Quelle place occupe l’homme dans votre vie?
Je vous répondrais en chanson à la «vaya con dios» «what’s woman without a man, what’s a man without a woman» … pas grand-chose ! Car il y a une complémentarité, une complicité, une alchimie dans les divers rapports que j’ai avec la gent masculine. Je ne suis qu’une grande enfant qui a toujours besoin d’amour, de tendresse de son père Si l’Haj Mohamed Naciri et de son frère Aziz, de leur présence, leurs conseils ainsi que de l’écoute de mes vrais amis !!!

Pourquoi vous avez choisi  de rester célibataire ?
Parce que ma définition du mariage ne correspond pas à deux solitudes qui s’accouplent pour former un malentendu. Je n’ai jamais eu une âme de Barbie qui attendait le prince charmant ou autre. Je suis une femme qui n’a pas voulu troquer son micro contre une bague, car j’ai mis des années à me construire et je n’ai pas accepté qu’on mette en balance une vie maritale et mon métier et ma passion. Il n’y a pas d’incompatibilité. Il y a des concessions à faire pour qu’un homme accepte que son épouse ait une vie de noctambule, des voyages mais tout est une question d’entente et de respect. Disons que je n’ai pas encore trouvé, comme le dit Coelho dans «L’alchimiste», «ma légende personnelle» il ne sera jamais tard, je suis une optimiste je crois au destin et j’aimerais tout simplement être l’Homme de ma vie «L’évidence» telle qu’elle est chantée par Grand Corps Malade.

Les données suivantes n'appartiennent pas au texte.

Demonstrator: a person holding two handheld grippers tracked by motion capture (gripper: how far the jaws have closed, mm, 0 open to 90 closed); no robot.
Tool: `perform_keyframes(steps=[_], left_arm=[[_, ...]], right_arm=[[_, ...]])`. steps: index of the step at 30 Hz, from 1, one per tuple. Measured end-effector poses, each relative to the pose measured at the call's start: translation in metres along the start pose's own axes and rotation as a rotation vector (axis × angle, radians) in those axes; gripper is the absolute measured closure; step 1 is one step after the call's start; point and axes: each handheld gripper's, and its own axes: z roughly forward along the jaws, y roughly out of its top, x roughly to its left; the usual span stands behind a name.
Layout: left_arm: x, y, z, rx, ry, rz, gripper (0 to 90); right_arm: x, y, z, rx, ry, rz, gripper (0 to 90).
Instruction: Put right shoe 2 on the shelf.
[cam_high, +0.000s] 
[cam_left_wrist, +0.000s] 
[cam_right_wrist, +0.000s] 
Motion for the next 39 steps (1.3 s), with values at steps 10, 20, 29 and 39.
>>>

Regrettez-vous quelque chose dans votre vie?
Je fais comme tous les quadras normaux parfois ce que j’appelle des arrêts sur image où je me repositionne, m’analyse sur tous les terrains, familial, professionnel, maladresses volontaires ou involontaires, quelle est ma valeur ajoutée? Et, sans auto flagellation, j’essaie d’avancer en canalisant mon énergie sur des choses plus essentielles, des challenges professionnels qui me grandissent et me réconfortent aussi sur mon choix de métier car tout peut être corrigé, amélioré avec le temps et l’intelligence de faire la part des choses sauf ma plus grande lacune et mon seul regret de femme, c’est d’avoir fait le deuil de la maternité.

Etes-vous féministe?
Je suis fière d’être une femme marocaine libre. Je ne suis pas que pour les droits de la femme, mais pour les droits tout court et le respect des obligations aussi de tous les citoyens! Je militerais toujours pour ce premier droit qui est essentiel, c’est d’abord et avant tout le droit à l’éducation. L’analphabétisme est la première source d’injustice, car pour se défendre, revendiquer, il faut connaître et pour connaître il faut savoir lire et comparer.